Records from a dataset:
● ● ● ●

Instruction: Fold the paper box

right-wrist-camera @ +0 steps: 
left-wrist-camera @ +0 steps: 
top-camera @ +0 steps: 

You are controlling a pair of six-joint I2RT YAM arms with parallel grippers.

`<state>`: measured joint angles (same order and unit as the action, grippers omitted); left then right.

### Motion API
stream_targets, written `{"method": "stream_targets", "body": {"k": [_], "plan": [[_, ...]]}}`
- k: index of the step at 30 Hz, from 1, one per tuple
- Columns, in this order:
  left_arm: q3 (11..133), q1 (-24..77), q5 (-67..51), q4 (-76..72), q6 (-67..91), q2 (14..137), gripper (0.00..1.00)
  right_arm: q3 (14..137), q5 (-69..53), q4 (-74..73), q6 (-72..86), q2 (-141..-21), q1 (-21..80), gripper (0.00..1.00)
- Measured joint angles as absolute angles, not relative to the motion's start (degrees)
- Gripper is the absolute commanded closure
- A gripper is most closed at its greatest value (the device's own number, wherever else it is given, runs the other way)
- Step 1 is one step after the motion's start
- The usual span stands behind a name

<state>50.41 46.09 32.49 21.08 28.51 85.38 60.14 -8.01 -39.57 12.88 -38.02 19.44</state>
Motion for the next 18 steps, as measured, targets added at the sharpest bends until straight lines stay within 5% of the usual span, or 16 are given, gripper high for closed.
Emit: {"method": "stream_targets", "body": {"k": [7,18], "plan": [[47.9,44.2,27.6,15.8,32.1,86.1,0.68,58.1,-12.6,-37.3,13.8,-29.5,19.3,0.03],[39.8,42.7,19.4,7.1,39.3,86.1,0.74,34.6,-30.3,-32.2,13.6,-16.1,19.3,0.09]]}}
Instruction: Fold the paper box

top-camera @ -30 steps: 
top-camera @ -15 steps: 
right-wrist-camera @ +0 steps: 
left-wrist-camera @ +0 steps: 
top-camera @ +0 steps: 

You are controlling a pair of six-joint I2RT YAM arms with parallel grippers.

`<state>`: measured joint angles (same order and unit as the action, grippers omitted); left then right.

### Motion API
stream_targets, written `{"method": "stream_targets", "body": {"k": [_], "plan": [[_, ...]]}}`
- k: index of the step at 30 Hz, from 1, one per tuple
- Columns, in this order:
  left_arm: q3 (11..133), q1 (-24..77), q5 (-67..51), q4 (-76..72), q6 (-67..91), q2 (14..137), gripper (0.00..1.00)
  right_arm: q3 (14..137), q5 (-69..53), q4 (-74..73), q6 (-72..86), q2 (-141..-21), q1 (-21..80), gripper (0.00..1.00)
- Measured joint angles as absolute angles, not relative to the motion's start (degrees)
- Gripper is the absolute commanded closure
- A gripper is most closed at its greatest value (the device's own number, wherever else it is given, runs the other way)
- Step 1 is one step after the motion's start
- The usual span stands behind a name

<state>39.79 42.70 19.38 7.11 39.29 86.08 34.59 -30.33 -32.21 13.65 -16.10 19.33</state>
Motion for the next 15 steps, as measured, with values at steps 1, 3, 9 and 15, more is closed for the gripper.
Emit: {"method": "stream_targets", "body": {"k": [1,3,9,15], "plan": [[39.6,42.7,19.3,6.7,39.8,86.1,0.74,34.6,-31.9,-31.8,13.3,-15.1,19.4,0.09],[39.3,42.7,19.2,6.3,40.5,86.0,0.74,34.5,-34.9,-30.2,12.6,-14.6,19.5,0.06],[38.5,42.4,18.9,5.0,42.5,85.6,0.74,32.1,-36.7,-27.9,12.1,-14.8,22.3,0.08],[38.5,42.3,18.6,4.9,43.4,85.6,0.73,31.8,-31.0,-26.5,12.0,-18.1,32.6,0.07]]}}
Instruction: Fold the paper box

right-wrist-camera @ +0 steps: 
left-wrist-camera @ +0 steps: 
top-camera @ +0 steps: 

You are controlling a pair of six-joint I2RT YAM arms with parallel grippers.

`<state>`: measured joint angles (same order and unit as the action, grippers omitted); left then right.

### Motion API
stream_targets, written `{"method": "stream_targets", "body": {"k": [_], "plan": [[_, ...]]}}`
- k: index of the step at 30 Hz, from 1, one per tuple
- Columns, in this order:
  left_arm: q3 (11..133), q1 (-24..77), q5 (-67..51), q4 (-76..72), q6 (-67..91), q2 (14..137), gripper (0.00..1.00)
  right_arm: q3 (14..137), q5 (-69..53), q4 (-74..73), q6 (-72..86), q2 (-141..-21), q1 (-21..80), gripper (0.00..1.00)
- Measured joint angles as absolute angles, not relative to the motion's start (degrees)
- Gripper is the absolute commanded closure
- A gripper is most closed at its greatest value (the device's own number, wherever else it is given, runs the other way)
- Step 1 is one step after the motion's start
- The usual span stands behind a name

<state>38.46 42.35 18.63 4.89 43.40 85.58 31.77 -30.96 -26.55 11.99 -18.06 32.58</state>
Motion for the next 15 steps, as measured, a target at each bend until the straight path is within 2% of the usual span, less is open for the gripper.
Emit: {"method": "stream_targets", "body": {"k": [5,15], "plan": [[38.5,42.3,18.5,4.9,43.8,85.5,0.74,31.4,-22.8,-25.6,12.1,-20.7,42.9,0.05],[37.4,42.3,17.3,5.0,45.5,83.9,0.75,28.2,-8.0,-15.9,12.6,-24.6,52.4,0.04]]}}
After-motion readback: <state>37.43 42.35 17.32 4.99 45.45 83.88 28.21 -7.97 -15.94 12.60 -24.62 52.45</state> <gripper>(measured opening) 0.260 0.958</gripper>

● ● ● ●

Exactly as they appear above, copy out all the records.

Instruction: Fold the paper box

right-wrist-camera @ +0 steps: 
left-wrist-camera @ +0 steps: 
top-camera @ +0 steps: 

You are controlling a pair of six-joint I2RT YAM arms with parallel grippers.

`<state>`: measured joint angles (same order and unit as the action, grippers omitted); left then right.

### Motion API
stream_targets, written `{"method": "stream_targets", "body": {"k": [_], "plan": [[_, ...]]}}`
- k: index of the step at 30 Hz, from 1, one per tuple
- Columns, in this order:
  left_arm: q3 (11..133), q1 (-24..77), q5 (-67..51), q4 (-76..72), q6 (-67..91), q2 (14..137), gripper (0.00..1.00)
  right_arm: q3 (14..137), q5 (-69..53), q4 (-74..73), q6 (-72..86), q2 (-141..-21), q1 (-21..80), gripper (0.00..1.00)
- Measured joint angles as absolute angles, not relative to the motion's start (degrees)
- Gripper is the absolute commanded closure
- A gripper is most closed at its greatest value (the device's own number, wherever else it is given, runs the other way)
- Step 1 is one step after the motion's start
- The usual span stands behind a name

<state>50.41 46.09 32.49 21.08 28.51 85.38 60.14 -8.01 -39.57 12.88 -38.02 19.44</state>
Motion for the next 18 steps, as measured, targets added at the sharpest bends until straight lines stay within 5% of the usual span, or 16 are given, gripper high for closed.
Emit: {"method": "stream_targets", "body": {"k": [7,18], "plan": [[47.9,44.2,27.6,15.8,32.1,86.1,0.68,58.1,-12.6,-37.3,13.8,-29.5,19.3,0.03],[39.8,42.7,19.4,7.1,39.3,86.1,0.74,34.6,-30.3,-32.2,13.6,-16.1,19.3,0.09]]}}
Instruction: Fold the paper box

top-camera @ -30 steps: 
top-camera @ -15 steps: 
right-wrist-camera @ +0 steps: 
left-wrist-camera @ +0 steps: 
top-camera @ +0 steps: 

You are controlling a pair of six-joint I2RT YAM arms with parallel grippers.

`<state>`: measured joint angles (same order and unit as the action, grippers omitted); left then right.

### Motion API
stream_targets, written `{"method": "stream_targets", "body": {"k": [_], "plan": [[_, ...]]}}`
- k: index of the step at 30 Hz, from 1, one per tuple
- Columns, in this order:
  left_arm: q3 (11..133), q1 (-24..77), q5 (-67..51), q4 (-76..72), q6 (-67..91), q2 (14..137), gripper (0.00..1.00)
  right_arm: q3 (14..137), q5 (-69..53), q4 (-74..73), q6 (-72..86), q2 (-141..-21), q1 (-21..80), gripper (0.00..1.00)
- Measured joint angles as absolute angles, not relative to the motion's start (degrees)
- Gripper is the absolute commanded closure
- A gripper is most closed at its greatest value (the device's own number, wherever else it is given, runs the other way)
- Step 1 is one step after the motion's start
- The usual span stands behind a name

<state>39.79 42.70 19.38 7.11 39.29 86.08 34.59 -30.33 -32.21 13.65 -16.10 19.33</state>
Motion for the next 15 steps, as measured, with values at steps 1, 3, 9 and 15, more is closed for the gripper.
Emit: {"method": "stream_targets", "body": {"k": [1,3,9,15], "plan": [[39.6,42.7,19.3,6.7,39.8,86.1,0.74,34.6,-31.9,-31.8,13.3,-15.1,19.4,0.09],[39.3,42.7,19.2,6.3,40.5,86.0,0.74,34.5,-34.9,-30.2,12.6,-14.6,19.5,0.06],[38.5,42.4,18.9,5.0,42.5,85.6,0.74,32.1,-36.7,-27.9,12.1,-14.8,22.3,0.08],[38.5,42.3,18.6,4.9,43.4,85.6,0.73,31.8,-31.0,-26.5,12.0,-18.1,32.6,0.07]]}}
Instruction: Fold the paper box

right-wrist-camera @ +0 steps: 
left-wrist-camera @ +0 steps: 
top-camera @ +0 steps: 

You are controlling a pair of six-joint I2RT YAM arms with parallel grippers.

`<state>`: measured joint angles (same order and unit as the action, grippers omitted); left then right.

### Motion API
stream_targets, written `{"method": "stream_targets", "body": {"k": [_], "plan": [[_, ...]]}}`
- k: index of the step at 30 Hz, from 1, one per tuple
- Columns, in this order:
  left_arm: q3 (11..133), q1 (-24..77), q5 (-67..51), q4 (-76..72), q6 (-67..91), q2 (14..137), gripper (0.00..1.00)
  right_arm: q3 (14..137), q5 (-69..53), q4 (-74..73), q6 (-72..86), q2 (-141..-21), q1 (-21..80), gripper (0.00..1.00)
- Measured joint angles as absolute angles, not relative to the motion's start (degrees)
- Gripper is the absolute commanded closure
- A gripper is most closed at its greatest value (the device's own number, wherever else it is given, runs the other way)
- Step 1 is one step after the motion's start
- The usual span stands behind a name

<state>38.46 42.35 18.63 4.89 43.40 85.58 31.77 -30.96 -26.55 11.99 -18.06 32.58</state>
Motion for the next 15 steps, as measured, a target at each bend until the straight path is within 2% of the usual span, less is open for the gripper.
Emit: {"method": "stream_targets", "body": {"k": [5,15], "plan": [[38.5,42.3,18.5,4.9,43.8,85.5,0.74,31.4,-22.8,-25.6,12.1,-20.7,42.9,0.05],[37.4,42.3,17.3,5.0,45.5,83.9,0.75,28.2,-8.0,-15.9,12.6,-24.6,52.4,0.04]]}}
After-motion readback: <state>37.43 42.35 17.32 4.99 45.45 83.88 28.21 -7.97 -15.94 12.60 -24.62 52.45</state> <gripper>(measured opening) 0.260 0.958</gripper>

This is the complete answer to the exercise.